→ **WHAT TO WORK ON**
Keeping each word and mark in place, write out the full listing once more.

==========

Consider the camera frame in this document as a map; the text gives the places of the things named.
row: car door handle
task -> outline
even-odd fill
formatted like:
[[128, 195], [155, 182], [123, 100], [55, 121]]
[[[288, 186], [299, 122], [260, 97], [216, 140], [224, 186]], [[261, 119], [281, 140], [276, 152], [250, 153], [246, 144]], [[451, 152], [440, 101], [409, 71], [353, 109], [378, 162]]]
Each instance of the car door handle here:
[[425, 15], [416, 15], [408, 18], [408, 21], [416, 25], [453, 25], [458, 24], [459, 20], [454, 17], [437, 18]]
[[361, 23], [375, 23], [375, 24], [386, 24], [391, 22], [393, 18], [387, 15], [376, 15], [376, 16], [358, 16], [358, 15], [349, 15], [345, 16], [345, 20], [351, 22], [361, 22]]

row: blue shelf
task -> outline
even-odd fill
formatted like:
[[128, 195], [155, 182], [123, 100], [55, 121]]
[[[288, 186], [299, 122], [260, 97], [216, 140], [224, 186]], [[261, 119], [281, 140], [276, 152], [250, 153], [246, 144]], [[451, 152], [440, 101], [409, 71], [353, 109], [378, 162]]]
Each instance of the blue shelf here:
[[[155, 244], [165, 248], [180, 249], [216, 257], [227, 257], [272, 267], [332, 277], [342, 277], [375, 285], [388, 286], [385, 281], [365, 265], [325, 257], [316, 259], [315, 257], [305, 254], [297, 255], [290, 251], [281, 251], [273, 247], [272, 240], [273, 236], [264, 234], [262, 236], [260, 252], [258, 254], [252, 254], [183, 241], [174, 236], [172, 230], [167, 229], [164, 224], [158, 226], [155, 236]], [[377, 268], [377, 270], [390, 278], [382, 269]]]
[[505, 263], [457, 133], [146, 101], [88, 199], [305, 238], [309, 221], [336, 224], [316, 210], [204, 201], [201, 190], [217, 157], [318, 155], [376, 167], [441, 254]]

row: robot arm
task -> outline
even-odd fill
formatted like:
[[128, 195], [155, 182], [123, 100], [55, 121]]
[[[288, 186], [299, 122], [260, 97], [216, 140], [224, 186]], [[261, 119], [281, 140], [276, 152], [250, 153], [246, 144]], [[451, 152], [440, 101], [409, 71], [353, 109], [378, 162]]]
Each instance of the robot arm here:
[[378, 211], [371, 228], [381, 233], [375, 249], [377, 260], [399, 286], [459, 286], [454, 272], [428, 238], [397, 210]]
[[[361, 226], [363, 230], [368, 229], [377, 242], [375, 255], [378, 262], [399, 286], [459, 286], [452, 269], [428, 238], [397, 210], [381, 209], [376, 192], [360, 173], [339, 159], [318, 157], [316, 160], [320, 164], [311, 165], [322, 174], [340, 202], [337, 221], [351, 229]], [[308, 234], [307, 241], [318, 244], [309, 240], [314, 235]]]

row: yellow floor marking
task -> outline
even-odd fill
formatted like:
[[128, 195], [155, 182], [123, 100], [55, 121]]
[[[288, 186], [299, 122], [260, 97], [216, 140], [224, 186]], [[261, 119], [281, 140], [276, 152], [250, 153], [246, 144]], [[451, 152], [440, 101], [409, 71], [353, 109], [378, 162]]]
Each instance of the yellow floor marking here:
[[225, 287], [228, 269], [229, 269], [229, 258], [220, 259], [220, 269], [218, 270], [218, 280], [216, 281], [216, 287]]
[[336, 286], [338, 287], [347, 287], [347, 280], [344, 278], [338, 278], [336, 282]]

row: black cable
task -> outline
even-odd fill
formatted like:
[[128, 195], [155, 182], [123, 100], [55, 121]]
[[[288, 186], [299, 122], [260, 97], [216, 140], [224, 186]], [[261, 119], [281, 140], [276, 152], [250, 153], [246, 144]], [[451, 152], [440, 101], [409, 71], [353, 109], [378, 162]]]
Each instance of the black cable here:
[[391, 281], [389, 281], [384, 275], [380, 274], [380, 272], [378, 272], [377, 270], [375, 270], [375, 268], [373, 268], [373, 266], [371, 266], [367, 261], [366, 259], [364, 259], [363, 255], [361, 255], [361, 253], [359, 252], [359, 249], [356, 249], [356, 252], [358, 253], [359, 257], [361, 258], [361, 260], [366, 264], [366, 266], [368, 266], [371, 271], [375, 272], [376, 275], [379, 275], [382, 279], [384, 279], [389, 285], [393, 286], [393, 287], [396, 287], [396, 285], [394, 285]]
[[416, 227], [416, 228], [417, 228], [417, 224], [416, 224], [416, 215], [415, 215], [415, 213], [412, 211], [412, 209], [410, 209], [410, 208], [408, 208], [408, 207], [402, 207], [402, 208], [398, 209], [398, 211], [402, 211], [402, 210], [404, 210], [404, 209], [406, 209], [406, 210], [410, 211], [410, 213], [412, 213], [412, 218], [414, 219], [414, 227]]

==========

→ **EXERCISE SOLUTION**
Consider the camera frame in this document as a map; the text gives the places of the things named.
row: car door handle
task -> outline
even-odd fill
formatted like:
[[128, 195], [155, 182], [123, 100], [55, 121]]
[[[288, 186], [299, 122], [260, 97], [216, 140], [224, 186]], [[261, 119], [281, 140], [276, 152], [250, 153], [246, 144]], [[451, 152], [440, 101], [409, 71], [353, 109], [378, 162]]]
Each instance of the car door handle here:
[[425, 15], [416, 15], [408, 18], [408, 21], [416, 25], [453, 25], [458, 24], [459, 20], [454, 17], [437, 18]]
[[361, 23], [375, 23], [375, 24], [386, 24], [391, 22], [393, 18], [387, 15], [376, 15], [376, 16], [358, 16], [358, 15], [349, 15], [345, 16], [345, 20], [351, 22], [361, 22]]

row: blue shelf
task -> outline
even-odd fill
formatted like:
[[128, 195], [155, 182], [123, 100], [55, 121]]
[[[288, 186], [299, 122], [260, 97], [216, 140], [224, 186]], [[261, 119], [281, 140], [276, 152], [250, 153], [246, 144]], [[451, 152], [440, 101], [409, 71], [353, 109], [378, 162]]]
Each instance of the blue shelf here:
[[[155, 244], [165, 248], [180, 249], [216, 257], [227, 257], [272, 267], [332, 277], [342, 277], [375, 285], [388, 286], [385, 281], [365, 265], [325, 257], [316, 259], [315, 257], [305, 254], [297, 255], [290, 251], [281, 251], [273, 247], [272, 240], [273, 236], [264, 234], [262, 236], [260, 252], [258, 254], [252, 254], [183, 241], [174, 236], [172, 230], [167, 229], [164, 224], [158, 226], [155, 236]], [[377, 268], [377, 270], [390, 278], [382, 269]]]
[[505, 263], [457, 133], [146, 101], [88, 199], [305, 238], [309, 221], [336, 224], [316, 210], [204, 201], [201, 190], [217, 157], [318, 155], [376, 167], [441, 254]]

row: robot arm
task -> outline
even-odd fill
formatted like:
[[128, 195], [155, 182], [123, 100], [55, 121]]
[[[288, 186], [299, 122], [260, 97], [216, 140], [224, 186]], [[261, 119], [281, 140], [276, 152], [250, 153], [246, 144]], [[451, 152], [440, 101], [409, 71], [353, 109], [378, 162]]]
Each instance of the robot arm here:
[[378, 211], [371, 228], [381, 233], [375, 249], [377, 260], [399, 286], [459, 286], [454, 272], [428, 238], [397, 210]]
[[[361, 226], [363, 230], [368, 229], [377, 242], [375, 255], [378, 262], [399, 286], [459, 286], [452, 269], [428, 238], [397, 210], [381, 209], [376, 192], [360, 173], [339, 159], [318, 157], [316, 160], [320, 164], [311, 165], [322, 174], [340, 202], [337, 221], [351, 229]], [[308, 234], [307, 241], [318, 244], [309, 240], [314, 235]]]

row: yellow floor marking
task -> outline
even-odd fill
formatted like:
[[128, 195], [155, 182], [123, 100], [55, 121]]
[[[288, 186], [299, 122], [260, 97], [216, 140], [224, 186]], [[261, 119], [281, 140], [276, 152], [250, 153], [246, 144]], [[451, 152], [440, 101], [409, 71], [353, 109], [378, 162]]]
Each instance of the yellow floor marking here:
[[225, 287], [228, 269], [229, 269], [229, 258], [220, 259], [220, 269], [218, 270], [218, 280], [216, 281], [216, 287]]
[[336, 286], [338, 287], [347, 287], [347, 280], [344, 278], [338, 278], [336, 282]]

row: black cable
task -> outline
even-odd fill
formatted like:
[[128, 195], [155, 182], [123, 100], [55, 121]]
[[[288, 186], [299, 122], [260, 97], [216, 140], [224, 186]], [[261, 119], [281, 140], [276, 152], [250, 153], [246, 144]], [[451, 152], [440, 101], [409, 71], [353, 109], [378, 162]]]
Each instance of the black cable here:
[[391, 281], [389, 281], [384, 275], [380, 274], [380, 272], [378, 272], [377, 270], [375, 270], [375, 268], [373, 268], [373, 266], [371, 266], [367, 261], [366, 259], [364, 259], [363, 255], [361, 255], [361, 253], [359, 252], [359, 249], [356, 249], [356, 252], [358, 253], [359, 257], [361, 258], [361, 260], [366, 264], [366, 266], [368, 266], [371, 271], [375, 272], [376, 275], [379, 275], [382, 279], [384, 279], [389, 285], [393, 286], [393, 287], [396, 287], [396, 285], [394, 285]]
[[416, 227], [416, 228], [417, 228], [417, 224], [416, 224], [416, 215], [415, 215], [415, 213], [412, 211], [412, 209], [410, 209], [410, 208], [408, 208], [408, 207], [402, 207], [402, 208], [398, 209], [398, 211], [402, 211], [402, 210], [404, 210], [404, 209], [406, 209], [406, 210], [410, 211], [410, 213], [412, 213], [412, 218], [414, 219], [414, 227]]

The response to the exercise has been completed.